Through the creation of THE NOW AGE, whose name is a conflation of “new age” and “the now generation,” the band explores music as ritual and the connection between music and utopia. And while the band (their last album was put out by Paw Tracks, the label of Avey Tare of Animal Collective), originally included a third member, keyboardist Michael Collins, Collins moved down to Florida. The Larson sisters are heading for utopia on their own.
“Prince Rama performed at ISSUE in early 2010 and we were very impressed with their music and their creative vision,” said Zach Layton, Chief Curator at ISSUE Project Room about selecting Prince Rama for the Artist in Residence program. The program, which is offered in three-month stints, with some flexibility, provides recipients with access to ISSUE’s facilities, its space, equipment and staff, and spiritual and financial nurturing.“After discussion with members of the staff and other curators,” Layton said,“they were invited to send us a proposal which described their vision for the residency and we were extremely impressed with their creativity, the openness of their imagination, the participatory nature of their events and their ideas about new ways to activate the space….I actually took a yoga class with them this last spring where they played live and loved the experience.”
For Prince Rama’s second installment at ISSUE this June, they’ll present UTOPIA = NO PLACE, a 24-hour jam session inspired by 70s Kraut rockers Amon Duul and the power structures of their communal living. Taraka was curious about how the #1 hits relate to their idea of the apocalypse. “With Heaven’s Gate cult,” said Taraka referring to the cult, which in 1997 had 39 suicides, “the #1 song was Hanson’s mmmbop.” Prince Rama will present Karaoke as another “possession ritual.” “I have a version of mmm-bop that’s 24-minutes,” Taraka said. “Chopped and screwed.”
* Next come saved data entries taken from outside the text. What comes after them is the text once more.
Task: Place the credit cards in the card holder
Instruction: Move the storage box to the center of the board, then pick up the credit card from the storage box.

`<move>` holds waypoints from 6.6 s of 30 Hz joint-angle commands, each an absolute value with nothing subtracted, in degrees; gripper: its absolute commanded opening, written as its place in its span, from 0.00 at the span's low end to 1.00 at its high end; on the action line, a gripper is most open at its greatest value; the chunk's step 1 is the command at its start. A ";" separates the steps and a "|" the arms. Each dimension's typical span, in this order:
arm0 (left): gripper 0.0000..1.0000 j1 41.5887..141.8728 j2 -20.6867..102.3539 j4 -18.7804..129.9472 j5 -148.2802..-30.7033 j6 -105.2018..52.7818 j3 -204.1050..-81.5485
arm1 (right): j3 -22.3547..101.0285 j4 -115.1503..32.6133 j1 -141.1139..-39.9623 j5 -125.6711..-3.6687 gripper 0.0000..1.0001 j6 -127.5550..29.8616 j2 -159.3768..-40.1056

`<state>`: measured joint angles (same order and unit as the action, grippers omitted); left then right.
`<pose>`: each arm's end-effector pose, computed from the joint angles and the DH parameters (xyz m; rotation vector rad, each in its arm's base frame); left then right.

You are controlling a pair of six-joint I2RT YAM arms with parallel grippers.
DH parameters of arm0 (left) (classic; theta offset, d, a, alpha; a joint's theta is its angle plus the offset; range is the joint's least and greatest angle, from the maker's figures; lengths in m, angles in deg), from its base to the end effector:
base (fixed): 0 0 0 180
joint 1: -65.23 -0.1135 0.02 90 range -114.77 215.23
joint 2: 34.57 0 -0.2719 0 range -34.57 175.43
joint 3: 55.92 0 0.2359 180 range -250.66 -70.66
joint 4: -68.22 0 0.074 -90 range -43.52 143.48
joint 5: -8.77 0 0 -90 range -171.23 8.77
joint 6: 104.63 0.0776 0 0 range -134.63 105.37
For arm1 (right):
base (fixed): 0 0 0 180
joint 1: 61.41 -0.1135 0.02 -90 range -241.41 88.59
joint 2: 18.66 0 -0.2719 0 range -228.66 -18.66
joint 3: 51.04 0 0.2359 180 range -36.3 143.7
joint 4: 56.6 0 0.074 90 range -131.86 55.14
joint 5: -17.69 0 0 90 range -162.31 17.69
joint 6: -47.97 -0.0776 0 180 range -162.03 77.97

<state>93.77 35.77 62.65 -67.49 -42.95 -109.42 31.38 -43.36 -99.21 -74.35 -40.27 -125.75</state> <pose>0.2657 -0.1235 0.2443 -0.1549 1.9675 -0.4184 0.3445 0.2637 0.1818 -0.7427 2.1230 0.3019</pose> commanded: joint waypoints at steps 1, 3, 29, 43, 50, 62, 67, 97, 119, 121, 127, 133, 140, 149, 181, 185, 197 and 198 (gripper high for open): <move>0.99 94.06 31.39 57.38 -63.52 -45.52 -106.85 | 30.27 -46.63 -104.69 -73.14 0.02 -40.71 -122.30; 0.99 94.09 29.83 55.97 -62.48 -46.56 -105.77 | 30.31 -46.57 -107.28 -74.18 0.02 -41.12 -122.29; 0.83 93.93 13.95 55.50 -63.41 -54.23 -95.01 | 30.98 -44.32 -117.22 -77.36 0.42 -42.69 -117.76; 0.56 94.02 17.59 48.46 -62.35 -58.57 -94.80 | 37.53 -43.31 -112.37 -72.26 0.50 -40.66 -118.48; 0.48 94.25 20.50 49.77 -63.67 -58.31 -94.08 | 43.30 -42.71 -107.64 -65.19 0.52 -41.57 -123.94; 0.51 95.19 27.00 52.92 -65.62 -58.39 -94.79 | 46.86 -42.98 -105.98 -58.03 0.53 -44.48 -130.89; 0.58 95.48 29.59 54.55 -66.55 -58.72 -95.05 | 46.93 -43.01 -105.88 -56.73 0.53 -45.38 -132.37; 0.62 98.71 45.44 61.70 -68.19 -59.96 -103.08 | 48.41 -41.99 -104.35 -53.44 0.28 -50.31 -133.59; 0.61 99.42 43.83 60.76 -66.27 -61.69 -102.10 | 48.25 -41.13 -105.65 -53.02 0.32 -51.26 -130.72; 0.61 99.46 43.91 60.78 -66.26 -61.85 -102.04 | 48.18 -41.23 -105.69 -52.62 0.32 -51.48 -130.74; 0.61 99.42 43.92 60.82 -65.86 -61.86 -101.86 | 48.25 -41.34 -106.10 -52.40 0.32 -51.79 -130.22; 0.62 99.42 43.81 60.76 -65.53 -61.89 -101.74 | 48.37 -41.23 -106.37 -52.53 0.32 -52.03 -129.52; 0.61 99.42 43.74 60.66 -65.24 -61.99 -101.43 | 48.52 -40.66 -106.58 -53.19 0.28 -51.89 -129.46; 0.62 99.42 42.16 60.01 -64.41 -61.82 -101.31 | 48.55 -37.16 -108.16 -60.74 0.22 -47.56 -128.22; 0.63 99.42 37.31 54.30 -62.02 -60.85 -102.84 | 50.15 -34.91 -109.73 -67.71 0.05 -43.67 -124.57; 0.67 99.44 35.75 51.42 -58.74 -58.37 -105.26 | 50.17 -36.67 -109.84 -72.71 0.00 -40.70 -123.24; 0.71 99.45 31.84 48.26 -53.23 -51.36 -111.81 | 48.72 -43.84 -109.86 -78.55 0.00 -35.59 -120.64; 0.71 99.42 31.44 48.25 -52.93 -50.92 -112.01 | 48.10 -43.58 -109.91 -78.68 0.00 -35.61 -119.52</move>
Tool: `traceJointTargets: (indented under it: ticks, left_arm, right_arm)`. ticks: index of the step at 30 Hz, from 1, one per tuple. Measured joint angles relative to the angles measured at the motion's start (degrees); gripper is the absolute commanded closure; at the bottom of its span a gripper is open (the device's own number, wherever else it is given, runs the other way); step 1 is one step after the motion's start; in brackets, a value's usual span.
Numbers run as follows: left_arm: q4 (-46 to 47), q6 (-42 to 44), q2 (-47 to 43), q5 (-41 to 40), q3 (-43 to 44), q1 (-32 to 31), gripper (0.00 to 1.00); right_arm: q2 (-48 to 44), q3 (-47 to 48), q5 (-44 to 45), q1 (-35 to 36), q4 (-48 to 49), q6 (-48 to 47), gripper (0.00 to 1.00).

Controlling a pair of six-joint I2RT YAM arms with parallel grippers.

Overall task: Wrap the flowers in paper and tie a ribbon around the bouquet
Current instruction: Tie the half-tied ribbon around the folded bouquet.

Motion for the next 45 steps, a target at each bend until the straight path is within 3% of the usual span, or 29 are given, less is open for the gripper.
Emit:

The third installment, UTOPIA = NO TIME, will take place on November 11, 2011, the date that some people are predicting will be, based on interpretations of ancient Mayan texts, the end of the world. “11/11/11 is a date we chose because there is already some hype about it being a sort of ‘end time’ of sorts. So we decided to go with it.” Larson believes in the Apocalypse – “I believe in the Apocalypse as much as she believes in Utopia. You cannot have one without the other.” But her interpretation is a little more positive than those predicting some cinematic natural cataclysms.“In the most literal interpretation of the word… Apocalypse is a Greek word meaning “lifting the veil” or “revelation.” So in this sense, because I believe utopia is a “no-place” embedded in the folds of physical space, I believe the apocalypse is that which has the power to lift these folds, or ‘lift these veils’ to reveal the ‘no-place-ness’ or ‘nothingness’ of the world we are in. This is not a negative thing. Apocalypse gets a bad rep by many as some doom and gloom ‘end time.’ But I see this abolition of time to be a good thing as well…and a cyclical thing. Where there is ‘no-time’ and ‘no-place,’ a new metaphysical meta-chronological space makes itself felt, and this is the closest I can come to comprehending what a mystical experience must be like.”